Поэтому нельзя исключать, что какие- то полевые командиры посчитают себя обделёнными должностями и наградами во «втором государстве» талибов и могут решиться увеличить собственный вес за счёт расширения своей деятельности на прилегающие страны, например, под предлогом необходимости оказать помощь местным радикалам свергнуть существующие там режимы. Подобное можно было наблюдать в 1999 году на российском Северном Кавказе, когда, руководство Ичкерии вроде бы также добилось своих целей и пыталось себя легитимизировать, но боевики Хаттаба и Басаева имели собственные задачи и вторглись в Дагестан вопреки, по крайней мере, публичной позиции Масхадова.

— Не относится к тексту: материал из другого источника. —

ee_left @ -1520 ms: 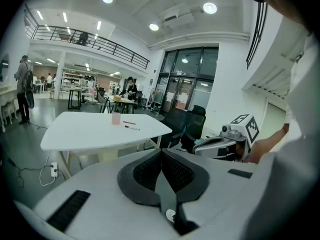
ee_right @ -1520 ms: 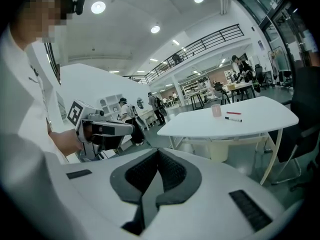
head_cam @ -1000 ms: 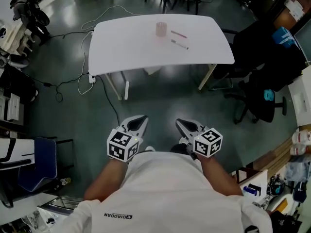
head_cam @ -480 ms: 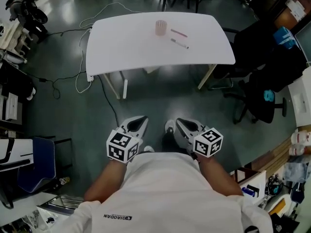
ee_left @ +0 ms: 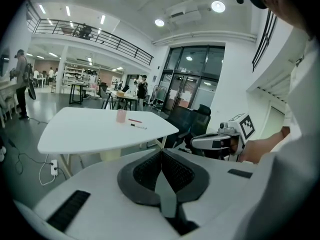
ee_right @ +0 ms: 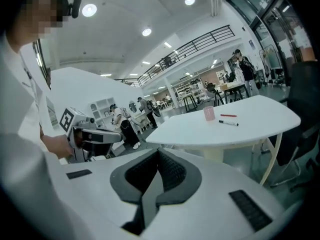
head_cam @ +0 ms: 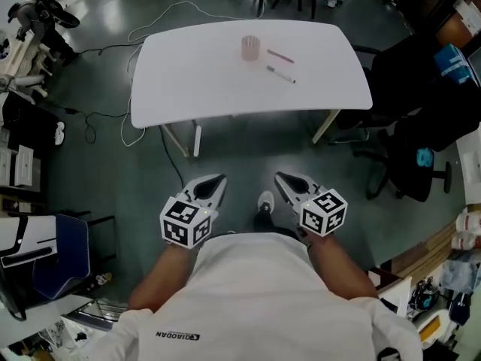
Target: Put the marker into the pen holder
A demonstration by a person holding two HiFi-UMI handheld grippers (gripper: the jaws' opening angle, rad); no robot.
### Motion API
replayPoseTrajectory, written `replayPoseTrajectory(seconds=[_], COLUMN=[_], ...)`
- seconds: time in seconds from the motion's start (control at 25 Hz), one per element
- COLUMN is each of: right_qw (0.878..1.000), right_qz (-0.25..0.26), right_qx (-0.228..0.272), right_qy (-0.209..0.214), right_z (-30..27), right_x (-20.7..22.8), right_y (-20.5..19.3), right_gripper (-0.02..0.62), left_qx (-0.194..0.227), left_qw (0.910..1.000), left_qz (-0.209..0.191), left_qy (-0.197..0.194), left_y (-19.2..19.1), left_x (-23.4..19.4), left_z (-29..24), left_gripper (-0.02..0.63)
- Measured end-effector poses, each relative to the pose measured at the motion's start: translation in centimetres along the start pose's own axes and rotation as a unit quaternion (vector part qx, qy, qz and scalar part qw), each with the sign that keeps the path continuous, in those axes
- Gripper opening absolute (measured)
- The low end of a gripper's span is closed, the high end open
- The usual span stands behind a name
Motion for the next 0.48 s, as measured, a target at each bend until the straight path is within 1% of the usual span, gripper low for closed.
replayPoseTrajectory(seconds=[0.08,0.28,0.48], right_qw=[1.0,1.0,1.0], right_qz=[0.009,0.004,0.009], right_qx=[-0.01,-0.005,-0.011], right_qy=[-0.005,-0.001,0.011], right_z=[-0.3,-1.0,-1.1], right_x=[1.9,6.1,9.9], right_y=[0.7,3.1,5.2], right_gripper=[0.018,0.018,0.018], left_qx=[-0.004,-0.01,-0.002], left_qw=[1.0,0.9998,0.9998], left_qz=[-0.003,-0.015,-0.017], left_qy=[0.001,0.008,0.013], left_y=[1.0,3.7,6.8], left_x=[-0.3,-0.9,-0.5], left_z=[-1.6,-5.7,-9.5], left_gripper=[0.029,0.029,0.029])
Point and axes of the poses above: the fingertips, and each gripper's own axes: z backward along the fingers, x to its right, y out of its top, the point moved 4 cm from there along z, backward along the fingers, and after that the axes turned 11 degrees about y, right-handed, at the moved point
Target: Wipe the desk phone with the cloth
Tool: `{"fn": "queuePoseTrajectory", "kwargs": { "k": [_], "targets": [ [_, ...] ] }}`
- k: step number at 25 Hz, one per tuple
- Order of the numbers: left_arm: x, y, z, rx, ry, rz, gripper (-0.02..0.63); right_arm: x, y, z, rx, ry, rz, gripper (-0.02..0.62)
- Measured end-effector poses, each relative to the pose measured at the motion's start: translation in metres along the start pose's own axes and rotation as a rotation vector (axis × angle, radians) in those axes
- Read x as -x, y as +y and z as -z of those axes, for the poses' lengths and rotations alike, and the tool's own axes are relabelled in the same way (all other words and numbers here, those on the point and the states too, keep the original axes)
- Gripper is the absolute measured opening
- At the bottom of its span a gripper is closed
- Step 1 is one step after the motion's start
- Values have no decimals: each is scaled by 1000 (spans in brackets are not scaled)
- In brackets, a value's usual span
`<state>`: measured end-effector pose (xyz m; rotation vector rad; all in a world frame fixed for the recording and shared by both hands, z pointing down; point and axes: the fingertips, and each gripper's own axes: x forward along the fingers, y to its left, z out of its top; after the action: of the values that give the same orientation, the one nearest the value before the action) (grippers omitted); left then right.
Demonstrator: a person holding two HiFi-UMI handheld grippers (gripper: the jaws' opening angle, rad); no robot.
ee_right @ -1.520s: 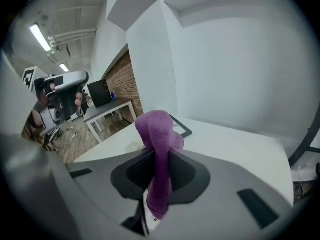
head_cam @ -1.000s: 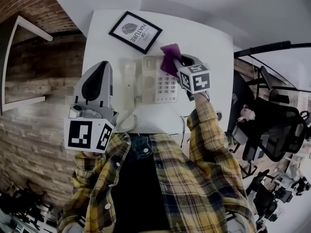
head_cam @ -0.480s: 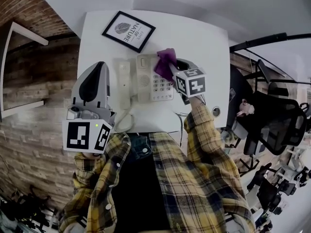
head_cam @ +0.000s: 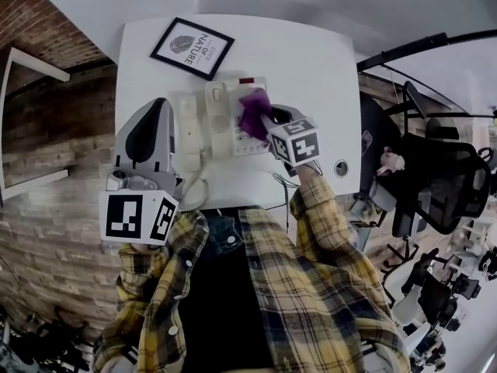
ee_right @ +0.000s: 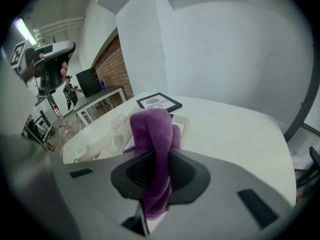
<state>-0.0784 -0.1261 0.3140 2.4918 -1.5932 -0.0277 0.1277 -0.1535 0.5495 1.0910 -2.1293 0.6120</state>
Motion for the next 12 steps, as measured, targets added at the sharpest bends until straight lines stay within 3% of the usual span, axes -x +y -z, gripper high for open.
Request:
{"fn": "queuePoseTrajectory", "kwargs": {
  "k": [12],
  "targets": [
    [-16,-33,2,-11,9,103,15,19,24,48,-35,34,-17,63]
  ]
}}
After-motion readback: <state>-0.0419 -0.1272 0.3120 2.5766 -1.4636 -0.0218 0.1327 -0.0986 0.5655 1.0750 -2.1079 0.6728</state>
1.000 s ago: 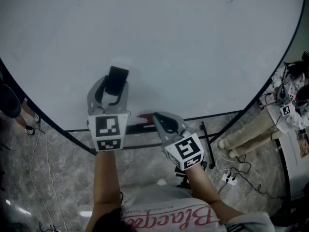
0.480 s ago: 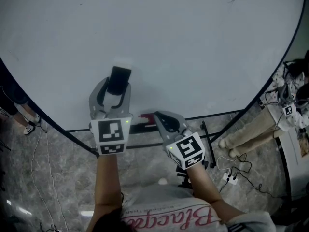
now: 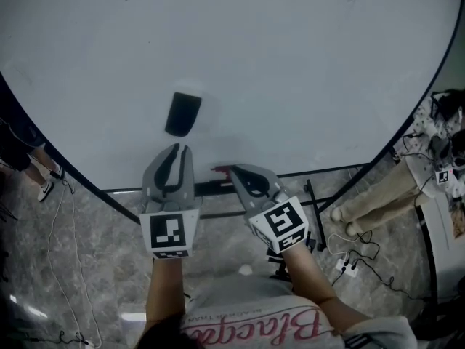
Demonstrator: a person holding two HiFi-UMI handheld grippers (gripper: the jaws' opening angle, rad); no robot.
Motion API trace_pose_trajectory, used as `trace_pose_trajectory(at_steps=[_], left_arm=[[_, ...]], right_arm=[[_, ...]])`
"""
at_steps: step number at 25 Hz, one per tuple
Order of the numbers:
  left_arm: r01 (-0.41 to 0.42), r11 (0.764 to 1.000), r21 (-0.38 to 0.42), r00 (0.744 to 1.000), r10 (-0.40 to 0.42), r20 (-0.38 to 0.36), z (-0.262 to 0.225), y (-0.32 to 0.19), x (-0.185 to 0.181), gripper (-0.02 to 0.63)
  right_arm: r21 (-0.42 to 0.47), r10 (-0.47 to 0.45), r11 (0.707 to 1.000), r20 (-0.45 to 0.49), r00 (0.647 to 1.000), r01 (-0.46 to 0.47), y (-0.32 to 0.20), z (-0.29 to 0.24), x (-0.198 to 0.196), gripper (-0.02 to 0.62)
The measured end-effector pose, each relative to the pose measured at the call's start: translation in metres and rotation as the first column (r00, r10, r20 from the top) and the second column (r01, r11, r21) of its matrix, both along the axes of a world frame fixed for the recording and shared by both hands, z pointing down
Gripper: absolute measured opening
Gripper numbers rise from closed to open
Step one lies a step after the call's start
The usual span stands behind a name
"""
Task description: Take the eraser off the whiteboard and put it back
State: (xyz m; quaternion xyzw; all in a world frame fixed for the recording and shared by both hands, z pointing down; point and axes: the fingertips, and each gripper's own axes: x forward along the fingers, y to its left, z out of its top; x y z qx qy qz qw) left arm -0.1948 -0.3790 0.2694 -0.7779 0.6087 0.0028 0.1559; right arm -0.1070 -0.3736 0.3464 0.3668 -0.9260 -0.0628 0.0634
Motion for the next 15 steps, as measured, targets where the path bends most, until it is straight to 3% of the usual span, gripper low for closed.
trace_pose_trajectory(at_steps=[4, 15], left_arm=[[-0.026, 0.999, -0.041, 0.999, 0.025, -0.024, 0.021, 0.012, 0.004, 0.0], [-0.074, 0.985, -0.158, 0.994, 0.061, -0.09, 0.079, 0.031, 0.007, 0.0]], right_arm=[[0.006, -0.02, 1.0, -0.002, 1.0, 0.02, 0.004, -0.001, -0.006, 0.002], [0.029, -0.044, 0.999, 0.0, 0.999, 0.044, 0.015, 0.004, -0.022, 0.002]])
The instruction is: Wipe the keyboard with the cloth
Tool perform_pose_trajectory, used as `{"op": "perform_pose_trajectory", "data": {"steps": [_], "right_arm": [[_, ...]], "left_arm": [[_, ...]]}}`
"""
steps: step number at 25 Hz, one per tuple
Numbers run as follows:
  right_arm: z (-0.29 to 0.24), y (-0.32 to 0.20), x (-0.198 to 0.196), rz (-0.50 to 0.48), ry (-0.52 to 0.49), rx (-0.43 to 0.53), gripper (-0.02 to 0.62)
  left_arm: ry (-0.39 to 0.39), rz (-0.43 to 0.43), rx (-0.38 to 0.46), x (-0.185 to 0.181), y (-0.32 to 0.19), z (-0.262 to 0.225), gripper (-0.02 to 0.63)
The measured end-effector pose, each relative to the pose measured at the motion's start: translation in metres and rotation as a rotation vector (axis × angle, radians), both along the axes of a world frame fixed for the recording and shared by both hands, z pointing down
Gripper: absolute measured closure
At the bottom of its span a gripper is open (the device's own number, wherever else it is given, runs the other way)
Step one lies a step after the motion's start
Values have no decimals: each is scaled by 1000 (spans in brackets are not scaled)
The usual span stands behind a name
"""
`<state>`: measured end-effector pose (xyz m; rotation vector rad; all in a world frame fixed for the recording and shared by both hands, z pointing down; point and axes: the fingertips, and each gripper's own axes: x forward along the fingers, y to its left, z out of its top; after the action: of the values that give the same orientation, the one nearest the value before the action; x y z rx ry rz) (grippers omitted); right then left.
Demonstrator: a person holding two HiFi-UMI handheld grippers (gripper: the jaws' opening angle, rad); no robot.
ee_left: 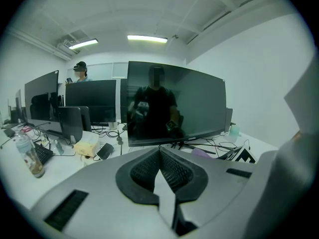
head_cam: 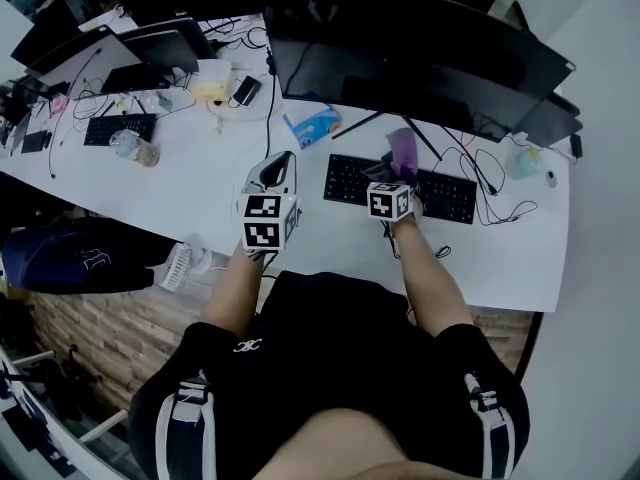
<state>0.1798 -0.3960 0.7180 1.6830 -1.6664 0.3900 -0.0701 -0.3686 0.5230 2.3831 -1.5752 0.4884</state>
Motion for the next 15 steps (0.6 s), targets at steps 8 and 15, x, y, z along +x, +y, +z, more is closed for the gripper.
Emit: {"op": "perform_pose_trajectory", "data": {"steps": [8,15], "right_arm": [[-2,-17,-67,-110,-3,-1,517],[-1,-25,-115,-168,-25,-18,517]], "left_arm": [[-8,-46,-3,-42,1,1,595],[-1,-77,7,-72,-1,-1,595]]}}
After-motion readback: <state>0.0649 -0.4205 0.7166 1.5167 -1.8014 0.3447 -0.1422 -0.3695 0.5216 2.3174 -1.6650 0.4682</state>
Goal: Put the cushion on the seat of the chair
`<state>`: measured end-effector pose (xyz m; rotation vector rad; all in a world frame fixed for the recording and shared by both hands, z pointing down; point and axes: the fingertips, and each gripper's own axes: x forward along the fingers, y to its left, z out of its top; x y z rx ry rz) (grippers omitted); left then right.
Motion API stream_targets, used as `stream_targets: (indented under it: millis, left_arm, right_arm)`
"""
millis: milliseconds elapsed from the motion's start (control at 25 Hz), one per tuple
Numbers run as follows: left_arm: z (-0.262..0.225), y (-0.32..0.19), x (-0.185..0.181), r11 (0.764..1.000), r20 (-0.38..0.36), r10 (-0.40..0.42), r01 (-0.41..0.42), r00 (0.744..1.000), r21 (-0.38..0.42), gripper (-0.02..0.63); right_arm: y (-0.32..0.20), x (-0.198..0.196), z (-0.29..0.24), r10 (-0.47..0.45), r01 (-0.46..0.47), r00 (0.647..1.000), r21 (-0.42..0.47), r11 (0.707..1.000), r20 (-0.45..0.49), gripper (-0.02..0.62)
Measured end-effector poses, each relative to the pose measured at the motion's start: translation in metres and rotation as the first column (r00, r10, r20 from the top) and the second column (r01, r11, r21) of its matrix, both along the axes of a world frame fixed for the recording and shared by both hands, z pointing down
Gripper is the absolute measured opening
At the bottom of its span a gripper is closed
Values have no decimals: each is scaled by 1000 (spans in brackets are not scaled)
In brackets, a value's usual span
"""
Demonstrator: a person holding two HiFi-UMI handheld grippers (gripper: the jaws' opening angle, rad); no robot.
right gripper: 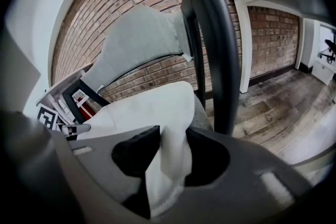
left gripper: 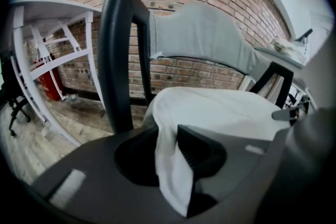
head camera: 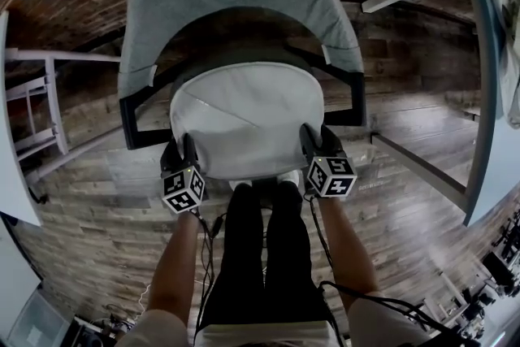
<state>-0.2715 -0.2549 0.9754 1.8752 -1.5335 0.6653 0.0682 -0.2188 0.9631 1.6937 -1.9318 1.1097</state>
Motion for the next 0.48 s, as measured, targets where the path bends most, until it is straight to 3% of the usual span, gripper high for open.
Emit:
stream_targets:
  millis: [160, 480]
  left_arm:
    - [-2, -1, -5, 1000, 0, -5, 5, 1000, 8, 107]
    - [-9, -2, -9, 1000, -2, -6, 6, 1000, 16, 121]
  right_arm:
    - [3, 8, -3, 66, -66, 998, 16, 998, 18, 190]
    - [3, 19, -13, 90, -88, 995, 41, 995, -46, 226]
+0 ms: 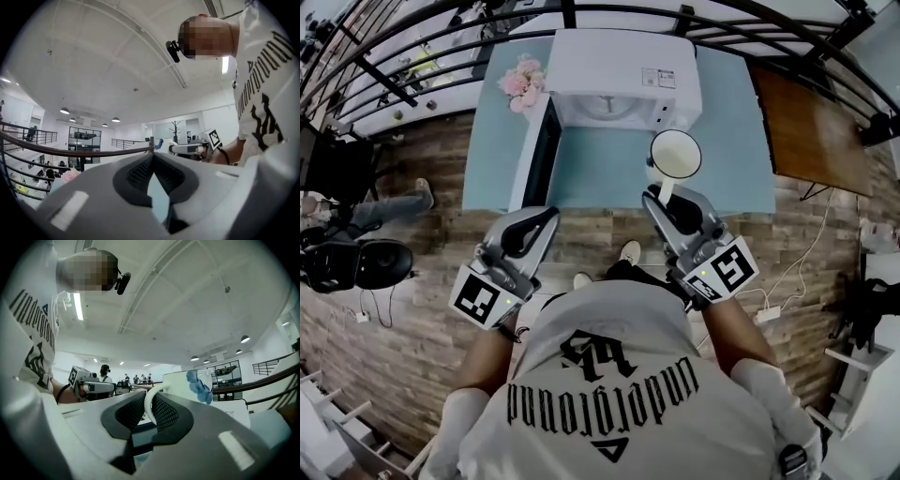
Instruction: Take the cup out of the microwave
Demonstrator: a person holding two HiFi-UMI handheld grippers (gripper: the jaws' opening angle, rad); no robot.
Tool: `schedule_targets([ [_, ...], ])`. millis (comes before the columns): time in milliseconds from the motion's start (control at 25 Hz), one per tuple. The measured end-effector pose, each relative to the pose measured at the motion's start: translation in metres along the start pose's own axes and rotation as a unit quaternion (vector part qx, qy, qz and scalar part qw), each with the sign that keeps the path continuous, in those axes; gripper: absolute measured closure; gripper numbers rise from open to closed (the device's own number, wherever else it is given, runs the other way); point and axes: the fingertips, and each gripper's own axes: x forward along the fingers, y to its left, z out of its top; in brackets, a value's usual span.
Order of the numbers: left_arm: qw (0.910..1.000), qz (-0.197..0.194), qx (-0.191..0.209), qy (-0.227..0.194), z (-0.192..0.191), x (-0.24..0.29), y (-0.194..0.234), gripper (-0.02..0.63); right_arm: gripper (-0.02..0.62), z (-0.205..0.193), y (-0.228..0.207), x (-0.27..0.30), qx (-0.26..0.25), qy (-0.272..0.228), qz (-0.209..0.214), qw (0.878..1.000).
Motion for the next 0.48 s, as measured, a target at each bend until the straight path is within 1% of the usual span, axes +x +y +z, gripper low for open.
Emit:
schedule_targets([
  [80,0.9998,-0.012,-0.007,0.016,-0.005,-0.016,-0.011,0.555,0.549,0.001,0.018,-0.005,0.001,0.0,-0.007,1.0],
  [200,0.9992,-0.024,-0.004,0.032,-0.015,-0.036,-0.024,0.555,0.549,0.0,0.041,-0.021,0.0,0.004,-0.019,1.0],
  [320,0.9994,-0.024,0.0,0.024,-0.014,-0.047,-0.038,0.555,0.549,-0.002,0.058,-0.039,0.0,0.012,-0.029,1.0],
  [480,0.9995,-0.03,-0.006,0.01,-0.01,-0.049,-0.062,0.555,0.549,-0.002,0.068,-0.061,-0.001,0.017,-0.028,0.999],
])
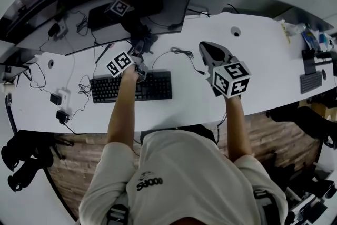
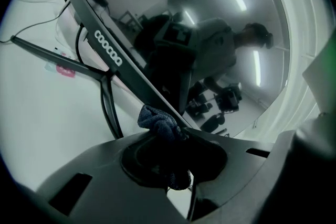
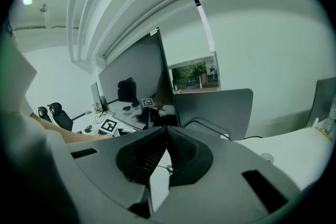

При этом следует иметь в виду, что радикальные группы талибов могут действовать не только в направлении Центральной Азии, но и попытаться активизировать свои операции в Пакистане, вступив в альянс с другим террористическим движением — «Тэхрик-э-Талибан», противостоящим пакистанским властям в пакистанской провинции Вазиристан и Зоне племён.

В связи с чем и безопасность южного фланга центрально-азиатской зоны ответственности ОДКБ и государств региона, как бы это парадоксальным не казалось, во многом будет зависеть от способности руководства «Талибан» консолидировать всех полевых командиров в единую вертикаль власти и уничтожить все радикальные группировки, пытающиеся выступать с собственной повесткой.

В данном контексте определённую угрозу могут представлять остатки так называемого Велаята Хорасан — афганского и пакистанского филиала «Исламского государства» (запрещено в РФ). Нельзя исключать, что под давлением ДТ они попытаются покинуть Афганистан и инфильтроваться в республики ЦА в расчёте найти более широкую поддержку своим идеям, нежели в Афганистане. Особо уязвимым для деятельности ИГ регионом представляется Ферганская долина и горные районы на стыке Таджикистана, Узбекистана и Киргизии, куда могут перенести свою деятельность террористы ИГ из Афганистана.

В то же время вряд ли оправданны опасения, что какая-то часть самих талибов может оказаться восприимчивой к идеологии ИГ и будет пополнять его ряды, так как базой ИГ служили прежде всего местные ячейки ваххабитов, которые для Афганистана являются маргинальными и изолированными в плане связи с населением. Талибы, которые являются ханафитами-матуридитами, с точки зрения ИГ, — неверные и вероотступники. Это практически делает невозможным взаимодействие между двумя террористическими структурами и значительно затрудняет переход из одной в другую.

Гораздо большую угрозу для государств Центральной Азии представляет не возможность прямого вторжения «Талибана» или отдельных, отколовшихся от него более радикальных элементов, но тенденция, которую запустили талибы своими успехами. Если раньше присоединение к какой-либо радикальной организации сопровождалось переходом местных мусульман в ваххабизм и разрывом с местной исламской традицией, то теперь по примеру «Талибана» могут возникнуть радикальные группировки с опорой на местные традиционные исламские школы, что создаст гораздо более обширную базу их гипотетических сторонников. Они не будут ставить глобальных задач, но преследовать цель смены власти в отдельно взятой стране.

При этом действия властей некоторых центральноазиатских государств, которые ограничивают права и свободы, ужесточают репрессии, а также инициируют шаги, направленные на подавление любых исламских организаций, действующих с позиций умеренного ислама, или вводят различные ограничительные меры, касающиеся запретов хиджабов или бород для определённых категорий населения, могут способствовать популяризации методов и идей «Талибана» у части граждан этих государств и созданию его местных аналогов.